Not that I did it right away. Although I started baking our bread not long after we got married (for pecuniary rather than gustatory reasons--though the motive very quickly segued into the latter), I did not do the treebread for a few years. It seemed so ... daunting.

But eventually I did it, fashioning it, I think, on some similar recipe I found in a cookbook. I should say here that I do not know what recipe my mother used--probably something she found in a magazine (our source for information before the Net). It's not one of the recipes I acquired from her.

And besides, since the summer of 1986 I've been using sourdough rather than "regular" yeast for virtually all our baking.** So I would have to say the recipe I use has ... evolved.

I got up at seven a.m. on Sunday morning (my wonted baking time). The sourdough starter had been bubbling away during the night (before going to bed I'd fed it with its favorite-and lone--diet: 2 cups of warm water, 3 cups of flour), so, first thing, I put two cups of starter back in the container, then back in the fridge. The rest would become the Christmas trees.

Before doing anything else, I cut up a cup of dried apricots, got a cup of mixed candied fruit ready, a cup of slivered almonds ... the other ingredients. Then mixed and kneaded and huffed and puffed and blew myself down (almost).

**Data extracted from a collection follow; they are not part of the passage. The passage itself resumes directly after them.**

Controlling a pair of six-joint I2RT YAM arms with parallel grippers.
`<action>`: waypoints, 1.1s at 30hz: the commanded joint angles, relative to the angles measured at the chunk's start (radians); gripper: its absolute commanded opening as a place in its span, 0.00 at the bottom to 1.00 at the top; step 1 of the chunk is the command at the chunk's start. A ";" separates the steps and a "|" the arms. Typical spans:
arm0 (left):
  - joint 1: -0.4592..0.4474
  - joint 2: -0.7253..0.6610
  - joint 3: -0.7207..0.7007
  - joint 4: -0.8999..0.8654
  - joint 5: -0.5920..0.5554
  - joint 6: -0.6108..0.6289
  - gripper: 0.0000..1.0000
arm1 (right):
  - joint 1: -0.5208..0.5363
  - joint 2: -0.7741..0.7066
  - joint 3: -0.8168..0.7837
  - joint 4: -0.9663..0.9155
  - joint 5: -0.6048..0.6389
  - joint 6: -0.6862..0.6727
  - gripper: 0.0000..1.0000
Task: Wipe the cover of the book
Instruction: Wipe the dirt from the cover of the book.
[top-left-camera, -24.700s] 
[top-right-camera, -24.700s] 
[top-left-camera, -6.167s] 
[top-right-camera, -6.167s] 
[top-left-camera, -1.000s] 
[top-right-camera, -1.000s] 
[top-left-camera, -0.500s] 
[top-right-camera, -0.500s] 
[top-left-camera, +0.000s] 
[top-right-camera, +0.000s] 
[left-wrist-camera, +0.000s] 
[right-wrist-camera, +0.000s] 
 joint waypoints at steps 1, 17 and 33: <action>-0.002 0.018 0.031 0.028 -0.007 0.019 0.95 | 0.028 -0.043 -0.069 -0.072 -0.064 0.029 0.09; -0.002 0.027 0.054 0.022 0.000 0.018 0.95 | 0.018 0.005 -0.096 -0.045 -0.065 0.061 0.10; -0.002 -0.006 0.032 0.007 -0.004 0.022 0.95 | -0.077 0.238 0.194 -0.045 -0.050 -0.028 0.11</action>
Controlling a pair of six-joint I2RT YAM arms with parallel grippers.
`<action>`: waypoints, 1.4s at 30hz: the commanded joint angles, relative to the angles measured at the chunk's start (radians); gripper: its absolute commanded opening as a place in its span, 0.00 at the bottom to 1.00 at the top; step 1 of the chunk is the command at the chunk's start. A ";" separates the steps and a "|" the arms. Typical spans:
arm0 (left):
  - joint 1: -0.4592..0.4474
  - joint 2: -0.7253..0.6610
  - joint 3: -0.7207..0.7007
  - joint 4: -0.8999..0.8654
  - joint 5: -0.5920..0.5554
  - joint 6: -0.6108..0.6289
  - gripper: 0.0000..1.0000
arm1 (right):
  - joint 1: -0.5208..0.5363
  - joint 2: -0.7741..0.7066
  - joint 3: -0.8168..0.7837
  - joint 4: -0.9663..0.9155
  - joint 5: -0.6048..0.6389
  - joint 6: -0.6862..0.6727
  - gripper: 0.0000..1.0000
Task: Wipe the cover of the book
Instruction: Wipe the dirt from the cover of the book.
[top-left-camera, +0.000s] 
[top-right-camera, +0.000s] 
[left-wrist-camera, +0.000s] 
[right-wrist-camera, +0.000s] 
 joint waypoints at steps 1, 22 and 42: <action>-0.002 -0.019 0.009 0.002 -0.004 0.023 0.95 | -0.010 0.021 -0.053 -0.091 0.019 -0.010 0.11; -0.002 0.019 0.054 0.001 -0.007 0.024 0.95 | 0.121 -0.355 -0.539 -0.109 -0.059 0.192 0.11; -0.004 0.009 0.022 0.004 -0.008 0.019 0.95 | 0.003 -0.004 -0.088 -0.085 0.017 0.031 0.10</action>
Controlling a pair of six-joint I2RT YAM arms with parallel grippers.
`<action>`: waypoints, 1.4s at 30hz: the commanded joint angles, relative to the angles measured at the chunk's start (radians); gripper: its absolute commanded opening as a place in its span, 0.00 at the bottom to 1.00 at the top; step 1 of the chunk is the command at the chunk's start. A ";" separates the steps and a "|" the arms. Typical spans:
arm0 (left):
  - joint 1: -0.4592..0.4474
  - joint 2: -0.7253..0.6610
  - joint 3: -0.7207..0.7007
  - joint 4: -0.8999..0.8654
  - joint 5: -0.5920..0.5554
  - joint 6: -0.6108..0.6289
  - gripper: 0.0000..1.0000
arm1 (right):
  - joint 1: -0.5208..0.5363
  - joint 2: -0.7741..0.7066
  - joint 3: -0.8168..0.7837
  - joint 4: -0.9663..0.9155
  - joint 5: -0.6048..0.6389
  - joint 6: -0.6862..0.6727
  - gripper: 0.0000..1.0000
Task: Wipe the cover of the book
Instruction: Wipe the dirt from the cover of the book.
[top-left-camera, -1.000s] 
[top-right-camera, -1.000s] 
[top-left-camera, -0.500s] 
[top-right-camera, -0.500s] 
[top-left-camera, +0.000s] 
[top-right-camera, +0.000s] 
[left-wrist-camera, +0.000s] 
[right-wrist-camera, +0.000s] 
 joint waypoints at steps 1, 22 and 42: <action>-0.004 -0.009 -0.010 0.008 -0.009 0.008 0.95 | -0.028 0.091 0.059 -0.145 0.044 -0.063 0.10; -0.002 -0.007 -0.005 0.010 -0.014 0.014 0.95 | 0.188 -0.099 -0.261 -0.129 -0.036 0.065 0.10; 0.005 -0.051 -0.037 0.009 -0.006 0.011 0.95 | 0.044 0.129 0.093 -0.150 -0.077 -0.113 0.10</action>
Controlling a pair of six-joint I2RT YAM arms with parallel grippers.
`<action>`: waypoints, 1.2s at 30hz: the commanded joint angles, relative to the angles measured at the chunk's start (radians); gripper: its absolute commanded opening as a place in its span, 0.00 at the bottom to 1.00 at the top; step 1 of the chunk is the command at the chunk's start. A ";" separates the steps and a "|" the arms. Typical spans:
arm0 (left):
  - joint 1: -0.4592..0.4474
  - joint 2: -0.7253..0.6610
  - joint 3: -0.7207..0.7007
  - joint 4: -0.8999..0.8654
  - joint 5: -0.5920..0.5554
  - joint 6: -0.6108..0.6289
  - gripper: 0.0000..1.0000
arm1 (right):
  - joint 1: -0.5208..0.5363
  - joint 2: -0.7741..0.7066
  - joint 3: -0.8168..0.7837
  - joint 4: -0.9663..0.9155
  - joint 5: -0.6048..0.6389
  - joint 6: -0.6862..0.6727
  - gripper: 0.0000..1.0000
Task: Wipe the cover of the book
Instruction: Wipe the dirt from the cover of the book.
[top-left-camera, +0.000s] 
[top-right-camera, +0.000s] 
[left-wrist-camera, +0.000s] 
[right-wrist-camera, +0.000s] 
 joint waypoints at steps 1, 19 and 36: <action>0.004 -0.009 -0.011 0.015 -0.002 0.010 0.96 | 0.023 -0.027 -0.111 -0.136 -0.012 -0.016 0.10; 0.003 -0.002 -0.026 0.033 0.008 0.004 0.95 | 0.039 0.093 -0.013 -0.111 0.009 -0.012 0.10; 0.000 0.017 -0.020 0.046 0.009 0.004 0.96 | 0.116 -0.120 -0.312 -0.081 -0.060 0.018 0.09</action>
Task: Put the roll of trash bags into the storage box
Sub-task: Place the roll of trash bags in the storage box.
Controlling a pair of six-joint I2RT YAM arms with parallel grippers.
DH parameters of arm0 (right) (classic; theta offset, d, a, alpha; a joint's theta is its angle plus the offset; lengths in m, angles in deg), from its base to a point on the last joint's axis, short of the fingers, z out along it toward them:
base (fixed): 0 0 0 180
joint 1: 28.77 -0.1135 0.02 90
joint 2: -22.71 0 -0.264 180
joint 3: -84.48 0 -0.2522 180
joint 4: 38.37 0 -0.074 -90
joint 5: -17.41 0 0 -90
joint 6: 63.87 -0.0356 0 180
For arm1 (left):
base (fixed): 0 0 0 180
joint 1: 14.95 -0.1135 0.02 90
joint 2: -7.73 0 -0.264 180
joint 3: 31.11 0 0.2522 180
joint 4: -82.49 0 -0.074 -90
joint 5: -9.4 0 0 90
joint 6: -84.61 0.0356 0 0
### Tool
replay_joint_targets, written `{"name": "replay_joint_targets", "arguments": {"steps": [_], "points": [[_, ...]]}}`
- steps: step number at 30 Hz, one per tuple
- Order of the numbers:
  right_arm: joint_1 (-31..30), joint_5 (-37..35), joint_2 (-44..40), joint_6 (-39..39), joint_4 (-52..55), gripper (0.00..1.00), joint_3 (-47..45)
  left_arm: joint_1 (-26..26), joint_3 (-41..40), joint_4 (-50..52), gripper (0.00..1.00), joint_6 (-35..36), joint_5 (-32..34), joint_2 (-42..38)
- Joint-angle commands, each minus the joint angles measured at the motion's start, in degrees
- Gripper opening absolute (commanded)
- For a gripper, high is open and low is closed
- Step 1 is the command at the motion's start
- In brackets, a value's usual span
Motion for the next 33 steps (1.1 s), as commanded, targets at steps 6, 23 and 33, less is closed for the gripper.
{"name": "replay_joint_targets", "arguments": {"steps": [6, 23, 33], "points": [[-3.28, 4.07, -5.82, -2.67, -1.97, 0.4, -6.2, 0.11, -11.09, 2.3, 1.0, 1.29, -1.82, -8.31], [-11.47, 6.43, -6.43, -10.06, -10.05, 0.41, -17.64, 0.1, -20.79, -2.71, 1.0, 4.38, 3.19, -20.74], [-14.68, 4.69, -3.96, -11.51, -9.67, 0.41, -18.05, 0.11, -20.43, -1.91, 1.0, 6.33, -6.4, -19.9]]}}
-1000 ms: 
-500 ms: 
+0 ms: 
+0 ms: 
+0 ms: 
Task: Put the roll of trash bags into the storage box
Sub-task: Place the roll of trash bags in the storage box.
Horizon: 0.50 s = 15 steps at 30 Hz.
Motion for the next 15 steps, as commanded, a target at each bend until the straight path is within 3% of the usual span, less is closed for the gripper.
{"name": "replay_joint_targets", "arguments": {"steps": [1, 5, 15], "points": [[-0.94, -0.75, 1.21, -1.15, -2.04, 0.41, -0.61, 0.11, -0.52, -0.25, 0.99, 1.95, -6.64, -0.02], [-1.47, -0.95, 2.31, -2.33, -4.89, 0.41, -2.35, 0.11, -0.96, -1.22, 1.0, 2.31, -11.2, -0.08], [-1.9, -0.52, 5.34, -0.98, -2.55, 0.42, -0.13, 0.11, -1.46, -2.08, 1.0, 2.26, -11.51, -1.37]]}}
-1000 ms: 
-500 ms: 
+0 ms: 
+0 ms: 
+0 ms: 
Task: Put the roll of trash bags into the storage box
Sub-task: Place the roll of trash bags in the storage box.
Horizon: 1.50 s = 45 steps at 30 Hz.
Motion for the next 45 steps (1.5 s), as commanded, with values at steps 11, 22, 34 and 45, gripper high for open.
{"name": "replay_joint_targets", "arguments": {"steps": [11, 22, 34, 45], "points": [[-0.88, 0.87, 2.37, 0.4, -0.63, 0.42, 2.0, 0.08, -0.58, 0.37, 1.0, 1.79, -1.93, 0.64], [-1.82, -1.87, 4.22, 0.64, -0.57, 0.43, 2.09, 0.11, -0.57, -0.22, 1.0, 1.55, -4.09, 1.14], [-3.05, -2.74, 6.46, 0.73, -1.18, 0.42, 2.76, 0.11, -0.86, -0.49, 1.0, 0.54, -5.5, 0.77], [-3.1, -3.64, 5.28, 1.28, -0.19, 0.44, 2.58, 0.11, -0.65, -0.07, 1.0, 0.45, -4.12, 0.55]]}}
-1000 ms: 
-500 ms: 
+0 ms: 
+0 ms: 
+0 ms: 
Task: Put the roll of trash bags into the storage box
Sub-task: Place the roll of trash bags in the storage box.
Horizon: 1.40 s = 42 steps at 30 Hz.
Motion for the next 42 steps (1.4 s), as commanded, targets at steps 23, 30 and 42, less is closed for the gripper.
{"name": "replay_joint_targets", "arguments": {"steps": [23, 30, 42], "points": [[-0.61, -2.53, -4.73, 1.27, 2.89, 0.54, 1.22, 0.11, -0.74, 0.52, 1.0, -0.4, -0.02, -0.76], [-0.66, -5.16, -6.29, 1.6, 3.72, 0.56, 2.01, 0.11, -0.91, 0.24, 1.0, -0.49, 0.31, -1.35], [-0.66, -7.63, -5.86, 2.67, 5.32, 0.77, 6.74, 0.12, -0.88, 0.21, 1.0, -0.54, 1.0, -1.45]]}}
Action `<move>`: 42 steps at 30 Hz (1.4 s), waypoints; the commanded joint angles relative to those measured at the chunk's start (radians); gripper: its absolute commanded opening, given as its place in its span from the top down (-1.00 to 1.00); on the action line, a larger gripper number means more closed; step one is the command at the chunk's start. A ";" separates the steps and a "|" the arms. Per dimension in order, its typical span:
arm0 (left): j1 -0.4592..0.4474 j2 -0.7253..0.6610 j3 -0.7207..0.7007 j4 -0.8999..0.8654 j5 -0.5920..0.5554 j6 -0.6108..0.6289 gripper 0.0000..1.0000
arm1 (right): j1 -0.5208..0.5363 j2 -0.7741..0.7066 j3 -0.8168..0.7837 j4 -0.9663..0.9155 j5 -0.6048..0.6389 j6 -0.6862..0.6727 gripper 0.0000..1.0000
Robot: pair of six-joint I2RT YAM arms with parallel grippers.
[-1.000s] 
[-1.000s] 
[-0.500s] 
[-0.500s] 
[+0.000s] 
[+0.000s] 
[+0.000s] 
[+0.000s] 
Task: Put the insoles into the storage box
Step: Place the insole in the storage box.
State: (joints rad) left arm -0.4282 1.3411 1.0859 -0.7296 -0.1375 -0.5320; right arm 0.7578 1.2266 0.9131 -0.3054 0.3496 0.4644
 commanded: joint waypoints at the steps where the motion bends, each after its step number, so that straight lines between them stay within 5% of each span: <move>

The treebread dough is heavy, so it took more than three hours to complete its rise--during which time I cleaned up, headed off for our Sunday morning routines with Joyce (the New York Times and a toasted bagel at Panera, grocery shopping at nearby Acme and Heinen's). Then ... home to unpack and write a letter to my mom and work on my blog and wait for the dough to finish rising.

When I was satisfied it was ready, I sprayed oil on two large baking sheets, then tossed the dough out onto a floured board, cut it in half, then cut one of the halves into half again. I then cut off pieces of the dough, rolled them in my hands into little "ropes," which I laid out on the sheets to resemble a Christmas tree--or (see below) a rattlesnake. One large tree--which I will send to my brothers and their families in Massachusetts, two small trees--which we will consume here. I let them rise again for about an hour and a half, then popped them into a 400-degree oven to bake--and to permeate the house with that bread-baking smell that I adore.

Moments before serving them on Christmas Day, I will warm them up (after thawing them from their days in the freezer), then decorate them, swabbing them with icing (powdered sugar & water) that will make them look exactly like a tree outdoors in winter (or a snow-covered rattler--see below), then sprinkle on the icing some more of the candied fruit (with a maraschino cherry on top!), making it look now exactly like a decorated snowy tree (or--see below--a rattler, who must be rather puzzled by now).

We will peel off and consume some soft, warm chunks while we're opening gifts with our sticky fingers. (I think this year I will begin by biting off the head of the snake--just to be sure.)

Every year I wonder if this will be the last time for such a routine--no, such a tradition, a ritual. Will I be healthy enough next year? Will ...?

Oh, let's not get into that. Let's just enjoy the treebread, once again, and feel the gratitude that I feel right now--for my mom, for Joyce and family, for the health that has permitted me to do this, year after year after year.

May there be another ...


*a Facebook friend told me it looked like a coiled rattlesnake ... sort of does ... a nice holiday gift!
**I acquired the starter in the summer of 1986 in Skagway, Alaska, on a trip there with our son, 14 at the time, to explore both family history and The Call of the Wild, which had begun to obsess me. I have posted about this before. Google it, if you're interested.